L'année 2016 s'est terminée avec deux révolutions. La première, où la Russie et la Turquie se sont entendues pour arrêter la guerre et la violence en Syrie. S'ils arrivent à réussir à convaincre les belligérants, ce serait une décision extraordinaire, même si elle arrive tard, après cinq ans de violence meurtrière. Quel sort sera réservé à Bachar Al-Assad? On n'en parle pas.

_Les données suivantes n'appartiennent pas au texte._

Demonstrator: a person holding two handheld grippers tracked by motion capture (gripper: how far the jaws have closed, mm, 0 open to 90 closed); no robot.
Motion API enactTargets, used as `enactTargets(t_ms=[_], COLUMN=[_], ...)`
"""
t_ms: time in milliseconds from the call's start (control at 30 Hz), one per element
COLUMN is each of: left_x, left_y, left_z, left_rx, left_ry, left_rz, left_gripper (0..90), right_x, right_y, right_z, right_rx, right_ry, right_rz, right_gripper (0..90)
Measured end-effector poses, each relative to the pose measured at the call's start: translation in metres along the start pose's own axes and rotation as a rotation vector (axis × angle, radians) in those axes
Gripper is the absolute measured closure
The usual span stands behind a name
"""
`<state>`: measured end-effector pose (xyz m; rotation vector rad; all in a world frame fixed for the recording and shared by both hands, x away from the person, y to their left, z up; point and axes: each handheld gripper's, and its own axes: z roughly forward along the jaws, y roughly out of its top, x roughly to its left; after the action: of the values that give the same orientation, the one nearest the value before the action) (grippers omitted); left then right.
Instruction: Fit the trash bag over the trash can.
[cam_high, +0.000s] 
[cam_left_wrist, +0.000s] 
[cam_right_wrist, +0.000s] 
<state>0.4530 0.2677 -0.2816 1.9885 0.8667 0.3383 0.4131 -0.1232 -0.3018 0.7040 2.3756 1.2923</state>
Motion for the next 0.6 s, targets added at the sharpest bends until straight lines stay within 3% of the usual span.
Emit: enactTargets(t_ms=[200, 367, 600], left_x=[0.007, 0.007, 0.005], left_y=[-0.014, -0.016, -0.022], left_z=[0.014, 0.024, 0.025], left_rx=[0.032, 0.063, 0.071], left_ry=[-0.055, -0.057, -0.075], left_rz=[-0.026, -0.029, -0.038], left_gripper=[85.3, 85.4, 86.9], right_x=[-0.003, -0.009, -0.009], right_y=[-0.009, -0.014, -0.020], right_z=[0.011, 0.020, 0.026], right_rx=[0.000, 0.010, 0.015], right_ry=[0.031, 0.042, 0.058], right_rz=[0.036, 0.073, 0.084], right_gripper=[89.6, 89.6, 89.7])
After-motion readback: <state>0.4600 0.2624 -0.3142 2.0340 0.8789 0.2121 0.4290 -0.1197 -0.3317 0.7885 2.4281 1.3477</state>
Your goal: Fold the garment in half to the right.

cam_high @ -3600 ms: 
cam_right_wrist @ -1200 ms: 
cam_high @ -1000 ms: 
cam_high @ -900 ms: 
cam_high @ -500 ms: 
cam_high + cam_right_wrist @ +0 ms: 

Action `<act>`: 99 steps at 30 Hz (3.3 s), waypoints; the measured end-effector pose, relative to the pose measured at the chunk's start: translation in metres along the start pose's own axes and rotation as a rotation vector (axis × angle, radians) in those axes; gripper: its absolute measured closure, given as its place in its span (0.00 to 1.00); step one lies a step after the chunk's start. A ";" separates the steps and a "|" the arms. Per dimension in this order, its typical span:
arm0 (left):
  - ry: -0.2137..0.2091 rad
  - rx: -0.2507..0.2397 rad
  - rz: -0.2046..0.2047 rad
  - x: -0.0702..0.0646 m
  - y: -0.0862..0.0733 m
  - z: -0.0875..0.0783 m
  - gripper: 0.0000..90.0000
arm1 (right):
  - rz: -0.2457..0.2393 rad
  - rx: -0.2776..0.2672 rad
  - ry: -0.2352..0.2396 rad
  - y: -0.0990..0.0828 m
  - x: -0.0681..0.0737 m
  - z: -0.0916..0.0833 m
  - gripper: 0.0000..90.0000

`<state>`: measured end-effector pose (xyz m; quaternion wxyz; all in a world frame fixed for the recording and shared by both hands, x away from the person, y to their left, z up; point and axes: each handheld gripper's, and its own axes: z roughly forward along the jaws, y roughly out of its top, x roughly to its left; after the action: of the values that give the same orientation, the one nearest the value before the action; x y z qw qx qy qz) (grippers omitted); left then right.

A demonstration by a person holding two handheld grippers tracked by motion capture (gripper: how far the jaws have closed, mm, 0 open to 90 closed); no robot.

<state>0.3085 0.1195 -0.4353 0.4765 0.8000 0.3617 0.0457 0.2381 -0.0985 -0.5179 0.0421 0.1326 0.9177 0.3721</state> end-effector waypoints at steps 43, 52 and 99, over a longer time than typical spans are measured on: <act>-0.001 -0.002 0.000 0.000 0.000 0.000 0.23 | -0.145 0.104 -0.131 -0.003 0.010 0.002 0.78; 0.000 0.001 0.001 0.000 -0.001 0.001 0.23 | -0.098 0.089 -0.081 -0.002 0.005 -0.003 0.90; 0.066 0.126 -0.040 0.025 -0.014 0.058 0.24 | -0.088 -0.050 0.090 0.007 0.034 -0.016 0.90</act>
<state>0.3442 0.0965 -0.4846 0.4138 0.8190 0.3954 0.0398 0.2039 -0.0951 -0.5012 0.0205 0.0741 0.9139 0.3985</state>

La deuxième révolution, dans une résolution de l'ONU prise à l'unanimité, avec l'abstention des États-Unis et non leur veto, pour dire à Israël d'arrêter dorénavant les colonies juives dans les territoires palestiniens occupés depuis 1967. On ne parle pas non plus du sort des 250 colonies juives déjà installées. Le secrétaire d'État américain va plus loin en prônant deux États indépendants en Terre sainte, Israël et la Palestine, ayant tous les deux comme capitale Jérusalem. Les États-Unis ont devancé ainsi l'arrivée du futur président Trump, qui prend possession du pouvoir le 20 janvier et qui semble être trop pro-Israël, contre les Palestiniens. Si ces deux bonnes révolutions réussissent à se maintenir, on peut espérer que la paix mondiale est à la porte.